▸ Problem to solve: Repeat every line of the following material exactly.

________

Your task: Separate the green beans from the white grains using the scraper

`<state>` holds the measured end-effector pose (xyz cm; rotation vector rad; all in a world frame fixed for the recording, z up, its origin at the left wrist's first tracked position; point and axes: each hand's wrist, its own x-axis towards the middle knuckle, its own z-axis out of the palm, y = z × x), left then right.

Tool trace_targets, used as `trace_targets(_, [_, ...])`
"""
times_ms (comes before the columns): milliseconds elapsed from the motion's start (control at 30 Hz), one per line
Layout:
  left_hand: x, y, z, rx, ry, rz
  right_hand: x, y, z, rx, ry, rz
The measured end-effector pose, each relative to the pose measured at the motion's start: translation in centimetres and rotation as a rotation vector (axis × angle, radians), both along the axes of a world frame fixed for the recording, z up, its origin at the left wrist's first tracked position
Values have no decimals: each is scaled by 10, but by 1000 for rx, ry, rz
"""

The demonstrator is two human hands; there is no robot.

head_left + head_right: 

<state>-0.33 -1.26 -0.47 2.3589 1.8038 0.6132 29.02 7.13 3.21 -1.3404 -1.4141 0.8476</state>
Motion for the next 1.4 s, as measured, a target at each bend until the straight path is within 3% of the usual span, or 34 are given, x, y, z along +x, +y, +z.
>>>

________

▸ Your response:
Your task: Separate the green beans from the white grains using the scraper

`<state>` holds the measured end-effector pose (xyz cm; rotation vector rad; all in a world frame fixed for the recording, z up, its origin at the left wrist's first tracked position; point and axes: each hand's wrist, its own x-axis towards the middle knuckle, its own z-axis out of the palm, y = z × x), left then right.

Tool trace_targets, used as `trace_targets(_, [_, ...])`
"""
times_ms (comes before the columns): milliseconds elapsed from the motion's start (control at 30 Hz), one per line
Layout:
  left_hand: x, y, z, rx, ry, rz
  right_hand: x, y, z, rx, ry, rz
The measured end-effector pose, each relative to the pose measured at the motion's start: translation in centimetres and rotation as a rotation vector (axis × angle, radians), both along the axes of a world frame fixed for the recording, z up, its origin at the left wrist's first tracked position
Values have no decimals: each is scaled by 10, but by 1000 for rx, ry, rz
"""

The demonstrator is two human hands; there is no robot.

head_left + head_right: 

<state>-0.33 -1.26 -0.47 2.3589 1.8038 0.6132 29.02 7.13 3.21 -1.3404 -1.4141 0.8476</state>
Motion for the next 1.4 s, as measured, a target at each bend until the straight path is within 3% of the usual span, or 34 are given, x, y, z along +x, +y, +z.
>>>

Nothing further is required of this output.